A three-and-bit-year stint promoting the British Medical Association (BMA) provided an excellent introduction to a career with learned scientific bodies communicating science. Having spent the previous year (1984) finishing off an MSc dissertation (environmental and human ecology aspects of UK electricity supply) and writing short news bits for magazines like New Scientist, the time spent at the BMA was an education in itself as to how a really successful learned body might work as well as in communication. The three years began at the beginning of January '85 and ended just before Christmas '87. The post itself was very junior but with singular responsibilities in that it was the only post of its kind within the Association. Reporting to one of the BMA's Deputy Secretaries (the biggest line management jump in the Association), the job was to promote the Institute to non-members and get them to join.

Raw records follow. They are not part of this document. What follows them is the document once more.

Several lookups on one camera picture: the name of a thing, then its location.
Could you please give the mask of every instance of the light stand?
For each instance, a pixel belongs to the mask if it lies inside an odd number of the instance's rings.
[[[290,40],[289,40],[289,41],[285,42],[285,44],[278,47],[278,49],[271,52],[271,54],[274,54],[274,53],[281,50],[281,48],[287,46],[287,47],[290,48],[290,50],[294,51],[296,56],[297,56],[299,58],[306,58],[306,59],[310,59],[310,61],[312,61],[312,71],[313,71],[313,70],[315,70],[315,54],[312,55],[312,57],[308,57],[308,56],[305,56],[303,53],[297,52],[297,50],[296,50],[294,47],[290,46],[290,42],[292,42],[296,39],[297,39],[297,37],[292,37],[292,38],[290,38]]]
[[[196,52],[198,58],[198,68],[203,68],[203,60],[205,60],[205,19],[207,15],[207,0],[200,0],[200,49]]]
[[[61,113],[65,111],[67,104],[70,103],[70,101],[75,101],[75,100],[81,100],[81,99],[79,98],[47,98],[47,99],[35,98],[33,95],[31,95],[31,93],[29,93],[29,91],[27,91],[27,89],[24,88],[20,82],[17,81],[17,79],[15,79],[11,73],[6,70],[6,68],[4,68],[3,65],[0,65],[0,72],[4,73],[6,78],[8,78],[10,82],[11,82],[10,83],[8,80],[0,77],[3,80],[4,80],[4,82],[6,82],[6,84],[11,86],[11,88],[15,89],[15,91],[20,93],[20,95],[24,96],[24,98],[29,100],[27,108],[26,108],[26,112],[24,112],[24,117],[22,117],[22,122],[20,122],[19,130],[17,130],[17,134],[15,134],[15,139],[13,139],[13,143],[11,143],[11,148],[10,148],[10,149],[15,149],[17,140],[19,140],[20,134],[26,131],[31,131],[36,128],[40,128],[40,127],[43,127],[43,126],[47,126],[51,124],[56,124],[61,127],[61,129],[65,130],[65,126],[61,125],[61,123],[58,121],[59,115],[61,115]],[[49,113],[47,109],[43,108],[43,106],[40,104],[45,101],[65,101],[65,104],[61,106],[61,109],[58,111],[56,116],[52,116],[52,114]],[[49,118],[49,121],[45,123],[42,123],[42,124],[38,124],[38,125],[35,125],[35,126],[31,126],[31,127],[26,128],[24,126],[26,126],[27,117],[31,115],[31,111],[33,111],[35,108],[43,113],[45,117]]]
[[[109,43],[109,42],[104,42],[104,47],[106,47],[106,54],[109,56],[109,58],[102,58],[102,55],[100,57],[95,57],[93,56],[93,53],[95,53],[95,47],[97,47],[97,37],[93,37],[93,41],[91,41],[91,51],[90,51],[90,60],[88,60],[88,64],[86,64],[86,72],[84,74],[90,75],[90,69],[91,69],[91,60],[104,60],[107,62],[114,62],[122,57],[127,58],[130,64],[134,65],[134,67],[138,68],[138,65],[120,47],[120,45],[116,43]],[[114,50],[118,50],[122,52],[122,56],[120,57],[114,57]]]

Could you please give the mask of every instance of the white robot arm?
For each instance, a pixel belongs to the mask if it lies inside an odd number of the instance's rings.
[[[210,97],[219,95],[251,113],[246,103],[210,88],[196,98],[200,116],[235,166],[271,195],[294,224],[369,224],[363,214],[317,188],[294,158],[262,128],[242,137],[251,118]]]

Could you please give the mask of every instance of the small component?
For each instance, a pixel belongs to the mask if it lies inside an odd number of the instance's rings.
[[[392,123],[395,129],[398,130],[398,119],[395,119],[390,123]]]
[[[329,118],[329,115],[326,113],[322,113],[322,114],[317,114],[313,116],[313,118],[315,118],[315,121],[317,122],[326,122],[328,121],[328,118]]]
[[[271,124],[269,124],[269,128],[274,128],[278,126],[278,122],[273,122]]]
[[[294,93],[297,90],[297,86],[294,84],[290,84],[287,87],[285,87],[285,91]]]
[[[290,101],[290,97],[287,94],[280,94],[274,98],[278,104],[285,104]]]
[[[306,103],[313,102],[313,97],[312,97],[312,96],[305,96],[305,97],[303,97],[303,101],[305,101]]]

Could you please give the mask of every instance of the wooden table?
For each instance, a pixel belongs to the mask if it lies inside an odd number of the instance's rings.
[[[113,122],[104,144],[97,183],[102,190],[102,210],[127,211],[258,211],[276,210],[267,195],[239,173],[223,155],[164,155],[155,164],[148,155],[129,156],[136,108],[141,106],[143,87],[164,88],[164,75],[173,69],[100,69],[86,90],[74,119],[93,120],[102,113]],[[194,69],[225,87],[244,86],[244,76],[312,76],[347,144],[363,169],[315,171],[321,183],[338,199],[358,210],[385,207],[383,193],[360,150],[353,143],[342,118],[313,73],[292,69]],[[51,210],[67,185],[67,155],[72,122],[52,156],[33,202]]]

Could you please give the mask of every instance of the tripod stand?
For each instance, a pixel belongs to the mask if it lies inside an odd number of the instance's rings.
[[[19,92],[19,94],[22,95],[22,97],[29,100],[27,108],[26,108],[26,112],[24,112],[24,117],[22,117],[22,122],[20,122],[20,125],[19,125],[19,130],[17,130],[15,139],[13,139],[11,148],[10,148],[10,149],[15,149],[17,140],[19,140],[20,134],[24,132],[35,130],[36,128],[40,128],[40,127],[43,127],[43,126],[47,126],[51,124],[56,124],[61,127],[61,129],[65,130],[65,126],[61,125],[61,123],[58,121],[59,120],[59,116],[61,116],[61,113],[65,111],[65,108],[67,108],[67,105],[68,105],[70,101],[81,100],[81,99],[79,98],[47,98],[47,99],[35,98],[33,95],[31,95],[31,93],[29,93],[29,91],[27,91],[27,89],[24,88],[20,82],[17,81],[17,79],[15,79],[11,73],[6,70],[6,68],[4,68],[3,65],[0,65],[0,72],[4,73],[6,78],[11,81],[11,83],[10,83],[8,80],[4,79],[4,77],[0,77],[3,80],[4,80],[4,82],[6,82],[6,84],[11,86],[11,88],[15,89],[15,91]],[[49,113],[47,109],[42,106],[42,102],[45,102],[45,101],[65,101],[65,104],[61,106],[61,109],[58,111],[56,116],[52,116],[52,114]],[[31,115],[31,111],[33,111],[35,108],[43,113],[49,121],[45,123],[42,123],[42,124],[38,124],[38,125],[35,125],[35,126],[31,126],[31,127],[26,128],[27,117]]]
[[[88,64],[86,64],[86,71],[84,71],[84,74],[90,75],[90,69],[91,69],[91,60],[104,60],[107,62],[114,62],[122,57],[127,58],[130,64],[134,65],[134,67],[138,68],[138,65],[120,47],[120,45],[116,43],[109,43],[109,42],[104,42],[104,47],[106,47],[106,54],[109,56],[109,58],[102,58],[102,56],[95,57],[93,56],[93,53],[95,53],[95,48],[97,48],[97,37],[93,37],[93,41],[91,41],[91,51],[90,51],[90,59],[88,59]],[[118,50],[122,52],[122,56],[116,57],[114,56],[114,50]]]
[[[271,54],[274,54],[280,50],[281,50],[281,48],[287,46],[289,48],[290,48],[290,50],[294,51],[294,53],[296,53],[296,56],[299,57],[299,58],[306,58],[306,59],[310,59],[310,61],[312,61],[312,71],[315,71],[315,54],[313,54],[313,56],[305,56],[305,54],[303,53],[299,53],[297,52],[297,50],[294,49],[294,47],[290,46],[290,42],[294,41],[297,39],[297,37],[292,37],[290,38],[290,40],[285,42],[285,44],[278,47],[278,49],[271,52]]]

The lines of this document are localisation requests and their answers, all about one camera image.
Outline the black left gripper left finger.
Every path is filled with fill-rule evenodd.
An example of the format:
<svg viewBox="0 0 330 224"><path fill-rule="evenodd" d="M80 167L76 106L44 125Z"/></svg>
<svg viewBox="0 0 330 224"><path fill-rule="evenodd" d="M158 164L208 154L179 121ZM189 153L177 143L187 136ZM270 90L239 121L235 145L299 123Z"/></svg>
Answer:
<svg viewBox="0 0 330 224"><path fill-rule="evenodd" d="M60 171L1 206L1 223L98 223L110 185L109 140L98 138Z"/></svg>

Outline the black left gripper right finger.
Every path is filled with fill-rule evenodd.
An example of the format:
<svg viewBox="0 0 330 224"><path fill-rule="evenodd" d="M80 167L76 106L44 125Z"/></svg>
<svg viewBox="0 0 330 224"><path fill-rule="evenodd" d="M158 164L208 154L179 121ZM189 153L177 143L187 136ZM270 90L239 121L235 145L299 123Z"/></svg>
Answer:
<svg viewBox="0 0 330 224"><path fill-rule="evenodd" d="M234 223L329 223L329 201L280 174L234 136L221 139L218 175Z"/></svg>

This meant: producing promotional and recruitment literature; distributing the same to the Association's regional offices; organising mailshots; creating displays for stands; liaising with all the various Association departments so as to ascertain and help develop benefits of membership (see short article PDF 0.5 MB); liaising with medical student groups; and organising the Association's first student medical journalist competition.

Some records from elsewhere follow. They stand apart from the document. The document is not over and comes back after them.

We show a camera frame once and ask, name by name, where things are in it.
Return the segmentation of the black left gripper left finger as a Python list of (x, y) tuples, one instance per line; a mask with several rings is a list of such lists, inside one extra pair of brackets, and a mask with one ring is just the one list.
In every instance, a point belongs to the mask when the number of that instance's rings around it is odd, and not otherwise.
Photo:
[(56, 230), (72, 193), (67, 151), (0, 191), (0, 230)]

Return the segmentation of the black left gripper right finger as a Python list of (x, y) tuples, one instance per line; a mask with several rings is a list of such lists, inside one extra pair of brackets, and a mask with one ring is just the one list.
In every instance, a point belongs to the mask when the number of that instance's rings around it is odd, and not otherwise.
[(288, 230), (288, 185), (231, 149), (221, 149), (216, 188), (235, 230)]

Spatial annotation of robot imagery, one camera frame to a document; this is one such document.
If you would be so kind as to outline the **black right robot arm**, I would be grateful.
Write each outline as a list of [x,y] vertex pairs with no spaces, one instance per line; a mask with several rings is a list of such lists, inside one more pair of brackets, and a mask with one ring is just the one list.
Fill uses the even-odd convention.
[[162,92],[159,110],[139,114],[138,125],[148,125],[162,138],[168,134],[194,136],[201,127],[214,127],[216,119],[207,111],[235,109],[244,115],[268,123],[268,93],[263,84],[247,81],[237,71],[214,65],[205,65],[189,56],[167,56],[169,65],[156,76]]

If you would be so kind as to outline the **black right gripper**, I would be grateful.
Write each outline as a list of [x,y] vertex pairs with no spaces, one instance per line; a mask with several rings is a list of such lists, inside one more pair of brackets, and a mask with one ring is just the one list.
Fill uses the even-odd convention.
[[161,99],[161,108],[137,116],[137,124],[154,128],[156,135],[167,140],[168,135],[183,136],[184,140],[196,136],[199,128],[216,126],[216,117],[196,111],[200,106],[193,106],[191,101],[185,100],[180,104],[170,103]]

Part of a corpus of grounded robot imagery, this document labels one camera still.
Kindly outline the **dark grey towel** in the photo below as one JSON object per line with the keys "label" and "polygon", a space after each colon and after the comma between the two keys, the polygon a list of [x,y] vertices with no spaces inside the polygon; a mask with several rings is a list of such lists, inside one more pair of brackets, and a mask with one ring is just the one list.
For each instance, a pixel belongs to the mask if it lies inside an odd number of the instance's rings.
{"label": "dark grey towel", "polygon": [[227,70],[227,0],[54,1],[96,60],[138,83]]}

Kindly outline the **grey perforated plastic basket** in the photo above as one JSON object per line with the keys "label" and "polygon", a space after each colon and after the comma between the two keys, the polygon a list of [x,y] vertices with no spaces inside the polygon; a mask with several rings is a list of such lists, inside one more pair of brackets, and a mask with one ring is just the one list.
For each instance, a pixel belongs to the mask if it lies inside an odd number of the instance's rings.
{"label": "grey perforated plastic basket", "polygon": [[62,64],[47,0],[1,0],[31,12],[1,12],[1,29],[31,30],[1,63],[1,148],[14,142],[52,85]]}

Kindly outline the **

The Association needed promotion as – contrary to common belief – British medical doctors for not need to join. Medical doctors (clinicians) need only register with the General Medical Council if they wish to practice in the UK as well as to take out professional indemnity insurance. It is also advantageous for them to belong to their specialist Royal College (be it of general practitioners, surgeons, psychiatry etc.) – in science terms this is equivalent to belonging to a learned society. However (just as with scientists) there is no compulsion for clinicians to belong to their professional body: the Association is both the professional body and trade union for UK clinicians. And so it was in the 1970s that without clear benefits of membership the Association was actually losing members and in threat of having to close. However the Deputy Secretary (the aforementioned line-manager) came up with a strategy to literally sell the BMA as a product. At first, apparently, this was viewed by some with disdain as not in-keeping with the profession's image, however the reality of circumstances meant that it was given a go… and it worked: membership began to grow! Consequently for a few years prior to 1984, membership had been growing linearly. This straight-line growth was maintained through the 1985 – '87 period with a membership increase of over 10%. This was no mean feat as the reality was that it was increasingly hard to maintain growth as each successive year there were more within membership to retire (hence member loss to recoup) as well as fewer non-members from which to recruit.
Much of the Association's promotional literature used at the time was created in previous years, but the material displayed on this page is just some of that which was written and designed during this 1985 –'87 period. By Christmas 1987 the post had itself been promoted from Executive Officer grade to that of Regional Officer and this was backdated to the beginning of the financial year. However, the Association is for clinicians yet something that was closer to science beckoned. A move was made in January 1988 to manage the Institute of Biology's publications which in turn was to develop into running its science policy operation later in the 1990s.